EDITORIAL

Transfuguismo, fantoche político

Entre la serie de actitudes de los diputados que provocan mayor rechazo de la ciudadanía, el transfuguismo es una de las más sobresalientes. Se le considera, con toda validez, como el resultado directo de las ambiciones personales más abyectas demostradas entre quienes llegan a las curules como consecuencia directa de un sistema de elección por bloques, no por personas.

Esta forma de obtener las representaciones partidistas en el Parlamento cada vez demuestra ser la fuente del desprestigio, que se deriva de un sistema de camarillas electoreras que no se parecen en nada a lo que deben ser los partidos políticos dentro de la teoría democrática.

En otras palabras, es la comprobación de que la ausencia de estas instituciones es una realidad no solo evidente, sino prueba del negro futuro del país si se mantiene incólume esta manera de desvirtuar desde los cimientos en los que se debe sostener la vida política democrática con su sistema de pesos y contrapesos.

No puede existir este balance de poder si no hay ideología partidista, y por ello está ausente también cualquier atisbo de planificación. Tampoco puede funcionar el país si no existe la carrera de servidores públicos, es decir de personas que dediquen su vida profesional a realizar lo que se puede llamar la carpintería de la administración pública, sin temor a súbitos cambios derivados de las reparticiones de puestos entre gente incapaz, que de esa forma recibe un pago por su activismo a favor de algún candidato.

Eso provoca que cada cuatro años el aparato estatal comience de nuevo en un cien por ciento, tanto en las directrices y los criterios asumidos como en las personas escogidas para llevarlos a cabo.

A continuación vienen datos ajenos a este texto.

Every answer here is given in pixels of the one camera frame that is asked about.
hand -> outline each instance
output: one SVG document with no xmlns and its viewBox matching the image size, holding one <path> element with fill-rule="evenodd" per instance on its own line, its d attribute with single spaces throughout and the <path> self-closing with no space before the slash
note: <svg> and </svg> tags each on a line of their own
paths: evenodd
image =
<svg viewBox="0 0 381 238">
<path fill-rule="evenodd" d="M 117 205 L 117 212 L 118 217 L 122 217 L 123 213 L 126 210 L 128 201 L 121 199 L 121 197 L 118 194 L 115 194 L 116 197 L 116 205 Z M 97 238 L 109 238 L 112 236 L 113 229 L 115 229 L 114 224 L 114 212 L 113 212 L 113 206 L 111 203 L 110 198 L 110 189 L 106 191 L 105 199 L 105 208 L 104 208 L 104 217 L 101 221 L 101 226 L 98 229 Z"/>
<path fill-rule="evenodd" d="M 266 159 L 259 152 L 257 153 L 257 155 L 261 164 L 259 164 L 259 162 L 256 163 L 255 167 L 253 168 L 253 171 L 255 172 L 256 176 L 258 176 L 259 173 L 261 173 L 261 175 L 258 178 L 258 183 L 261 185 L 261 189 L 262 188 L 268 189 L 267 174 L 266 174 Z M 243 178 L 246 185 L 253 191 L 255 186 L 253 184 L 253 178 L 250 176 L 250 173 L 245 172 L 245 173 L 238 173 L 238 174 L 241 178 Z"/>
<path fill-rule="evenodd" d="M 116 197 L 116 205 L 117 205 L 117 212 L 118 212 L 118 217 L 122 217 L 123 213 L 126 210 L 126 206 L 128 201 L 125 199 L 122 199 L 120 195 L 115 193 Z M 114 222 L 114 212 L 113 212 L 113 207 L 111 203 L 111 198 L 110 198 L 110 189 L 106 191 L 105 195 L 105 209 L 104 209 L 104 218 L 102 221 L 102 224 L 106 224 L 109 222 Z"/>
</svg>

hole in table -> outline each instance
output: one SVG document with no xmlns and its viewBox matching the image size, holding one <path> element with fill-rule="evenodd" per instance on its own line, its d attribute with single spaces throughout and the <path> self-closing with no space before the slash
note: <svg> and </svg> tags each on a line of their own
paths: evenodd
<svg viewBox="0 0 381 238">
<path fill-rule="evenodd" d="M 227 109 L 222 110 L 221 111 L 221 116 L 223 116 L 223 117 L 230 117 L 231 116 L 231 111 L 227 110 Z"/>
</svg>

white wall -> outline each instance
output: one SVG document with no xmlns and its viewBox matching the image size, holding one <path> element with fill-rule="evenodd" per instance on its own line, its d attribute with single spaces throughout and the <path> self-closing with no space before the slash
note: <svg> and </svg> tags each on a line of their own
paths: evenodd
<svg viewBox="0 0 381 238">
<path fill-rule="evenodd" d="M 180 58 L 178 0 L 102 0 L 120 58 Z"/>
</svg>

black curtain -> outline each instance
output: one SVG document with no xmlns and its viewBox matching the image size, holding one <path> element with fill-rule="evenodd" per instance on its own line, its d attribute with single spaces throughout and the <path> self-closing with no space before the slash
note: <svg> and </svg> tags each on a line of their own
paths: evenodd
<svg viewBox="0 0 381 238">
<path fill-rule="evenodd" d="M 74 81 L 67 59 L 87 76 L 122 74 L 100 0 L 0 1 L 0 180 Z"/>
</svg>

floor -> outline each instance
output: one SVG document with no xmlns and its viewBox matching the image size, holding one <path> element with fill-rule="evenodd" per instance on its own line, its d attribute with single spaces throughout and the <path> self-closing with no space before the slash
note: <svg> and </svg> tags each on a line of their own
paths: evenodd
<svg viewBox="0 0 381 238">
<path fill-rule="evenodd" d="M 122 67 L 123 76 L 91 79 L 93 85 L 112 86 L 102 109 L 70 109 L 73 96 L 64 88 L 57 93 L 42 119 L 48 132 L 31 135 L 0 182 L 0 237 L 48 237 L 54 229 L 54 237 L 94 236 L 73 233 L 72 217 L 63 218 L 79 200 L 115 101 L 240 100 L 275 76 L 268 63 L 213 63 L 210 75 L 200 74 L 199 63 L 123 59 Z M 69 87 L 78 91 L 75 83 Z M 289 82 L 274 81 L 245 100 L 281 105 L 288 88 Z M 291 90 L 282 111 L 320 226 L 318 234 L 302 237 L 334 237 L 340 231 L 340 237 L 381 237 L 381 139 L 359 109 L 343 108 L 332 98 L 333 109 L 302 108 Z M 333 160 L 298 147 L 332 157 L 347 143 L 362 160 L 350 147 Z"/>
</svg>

A ello se une que quienes llegan al Congreso lo hacen con el objetivo del enriquecimiento por la vía de empresas propias o con las que están relacionados, o por el atajo de la venta al mejor postor de los votos necesarios para la emisión de leyes inconvenientes para los legítimos intereses de la ciudadanía.

Es grotesco, por decir lo mínimo, el hecho de que 91 de los 148 diputados —es decir, el 61% o dos de cada tres— se hayan cambiado de bandería política. Esto convalida el rechazo poblacional al Poder Legislativo, lo cual se afianza debido a la ausencia de cualidades personales para ejercer las diputaciones con un mínimo de respeto a la dignidad que tienen esos cargos, pero que no la poseen quienes los ocupan. Lo demuestran sus actitudes repudiables, rayanas en lo increíble.

Al evidenciarse también que los nuevos diputados poseen los mismos defectos, se comprueba que no es un asunto de juventud ni de sexo ni de etnia. Estos tres factores no implican diferencia alguna cuando hay ausencia de valores. Lo peor de todo es que la veda al transfuguismo terminará cuando comience el próximo proceso electoral, lo cual, en la práctica, significa que la prohibición de cambiarse de partido solo durará alrededor de dos años y medio, tiempo suficiente, pese a todo, para resquebrajar todavía más la confianza ciudadana en las agrupaciones políticas y quienes las dirigen e integran.